Pesquisa do Ibope encomendada pela Confederação Nacional da Indústria (CNI) mostra que 51% da população aprova a maneira do presidente Jair Bolsonaro (PSL) governar. Do lado oposto, 41% desaprovam, enquanto 9% não souberam ou não responderam. O levantamento foi divulgado nesta quarta-feira (24/04/2019). Já a avaliação do governo de Bolsonaro é considerada por 35% da população como ótimo ou bom. Além disso, 31% a avaliam como regular. Não contramão 27% acredita ser ruim ou péssimo.  A pesquisa revela que a confiança no presidente é maior do que a desconfiança. Para 51% da população, segundo a pesquisa, Bolsonaro é confiável. Já os que não confiam são 45%. Neste quesito, 4% não souberam ou não responderam.

Menos 43.196 empregos no país

O Brasil fechou 43.196 empregos com carteira assinada em março, segundo dados do Caged (Cadastro Geral de Empregados e Desempregados) divulgados pelo Ministério da Economia. É o pior saldo para o mês desde 2017, quando foram fechadas 63.624 vagas. Em março do ano passado, o resultado foi positivo, com 56.151 vagas abertas. Apesar do fechamento de vagas no mês passado, o país acumulou criação de 179.543 vagas no primeiro trimestre, de acordo com o governo.

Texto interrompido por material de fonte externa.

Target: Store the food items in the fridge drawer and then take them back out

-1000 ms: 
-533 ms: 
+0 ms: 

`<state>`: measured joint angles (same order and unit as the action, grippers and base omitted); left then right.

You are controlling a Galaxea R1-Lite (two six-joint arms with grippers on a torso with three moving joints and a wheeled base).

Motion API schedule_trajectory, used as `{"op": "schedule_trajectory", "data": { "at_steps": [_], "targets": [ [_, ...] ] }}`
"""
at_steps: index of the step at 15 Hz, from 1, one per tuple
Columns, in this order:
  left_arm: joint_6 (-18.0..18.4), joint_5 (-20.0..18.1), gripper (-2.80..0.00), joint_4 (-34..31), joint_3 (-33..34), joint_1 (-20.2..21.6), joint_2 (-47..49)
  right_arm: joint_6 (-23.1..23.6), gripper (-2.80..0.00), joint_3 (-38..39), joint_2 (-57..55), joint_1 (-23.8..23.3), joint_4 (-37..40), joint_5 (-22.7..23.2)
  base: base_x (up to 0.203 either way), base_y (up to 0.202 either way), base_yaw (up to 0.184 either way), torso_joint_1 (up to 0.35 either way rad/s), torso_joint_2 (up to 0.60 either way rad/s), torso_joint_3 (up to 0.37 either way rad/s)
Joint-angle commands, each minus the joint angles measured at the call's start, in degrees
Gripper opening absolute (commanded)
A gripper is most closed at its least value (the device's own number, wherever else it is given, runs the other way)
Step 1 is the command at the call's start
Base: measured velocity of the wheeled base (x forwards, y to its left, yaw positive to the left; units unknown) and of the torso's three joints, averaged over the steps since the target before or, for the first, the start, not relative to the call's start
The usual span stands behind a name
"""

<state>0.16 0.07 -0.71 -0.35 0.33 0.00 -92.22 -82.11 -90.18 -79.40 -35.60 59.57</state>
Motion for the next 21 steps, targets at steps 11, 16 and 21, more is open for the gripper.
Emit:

Esse resultado é o saldo, ou seja, a diferença entre contratações e demissões. Em em março, foram 1.261.177 admissões e 1.304.373 desligamentos. Dos oito setores analisados, apenas três registraram saldo positivo de empregos. O setor de comércio foi o que mais fechou vagas:Serviços: +4.572; Administração pública: +1.575 e  Extração mineral: +528

Mourão x Bolsonaros

As polêmicas envolvendo o escritor Olavo de Carvalho e o vice-presidente da República, Hamilton Mourão, ganharam mais um reforço. O filho do presidente Jair Bolsonaro e deputado federal em segundo mandato, Eduardo Bolsonaro (PSL-SP), endossou as críticas que seu irmão Carlos tem lançado sobre Mourão, e disse que ele está “apenas reagindo a isso tudo que salta aos olhos”.

Eduardo disse acreditar que a reforma da Previdência já está “madura” para aprovação e admitiu que a bancada do seu partido, o PSL, formada em sua maioria por novatos, teve seus tropeços na Comissão de Constituição e Justiça (CCJ), mas “vai dar conta do recado”.

Gilmar na mira

Em Brasília, há quem interprete o corte do patrocínio da Itaipu ao evento de Gilmar Mendes em Lisboa como um recado de Jair Bolsonaro às movimentaçōes do ministro. Elas incluem o inquérito inconstitucional que, segundo vazaram à imprensa, pretende pegar empresários bolsonaristas que estariam financiando ataques ao Supremo Tribunal Federal – STF.

A chapa de 2022

O presidente da República, Jair Bolsonaro pode descartar o seu vice, general Hamilton Mourão como companheiro de chapa em 2022, mas falta muito tempo até lá. Nada está garantido nem até 2020.

Eu fico

O ex-presidente da República, Getúlio Vargas sempre conservou intenções continuístas. Um dia, foram procurá-lo para saber se era verdade. E ele: Não, meu candidato é o Eurico (marechal Eurico Gaspar Dutra); mas se houver oportunidade, eu mudo uma letra: Eu Fico. (do livro Porandubas Políticas- do jornalista  Gaudencio Torquato).

Esqueceram de mim

Por falar em ex-presidente da República, no último dia 21 de abril, fez 35 anos, que o ex-presidente Tancredo de Almeida Neves, morreu, sem ter tomado posse. Natural de São João Del’Rei-MG ele nasceu no dia 4 de março de 1910. Um dos ícones da política nacional, no ano que vem ele fará 110 anos. Tomara que não seja esquecido, pelo que fez pela democracia.  Em 15 de janeiro de 1985 foi eleito presidente do Brasil pelo voto indireto de um colégio eleitoral por uma larga diferença. No entanto, adoeceu gravemente em 14 de março do mesmo ano, véspera da posse. Em 21 de abril, morreu de infecção generalizada. Tancredo é considerado um dos mais importantes políticos brasileiros do século XX.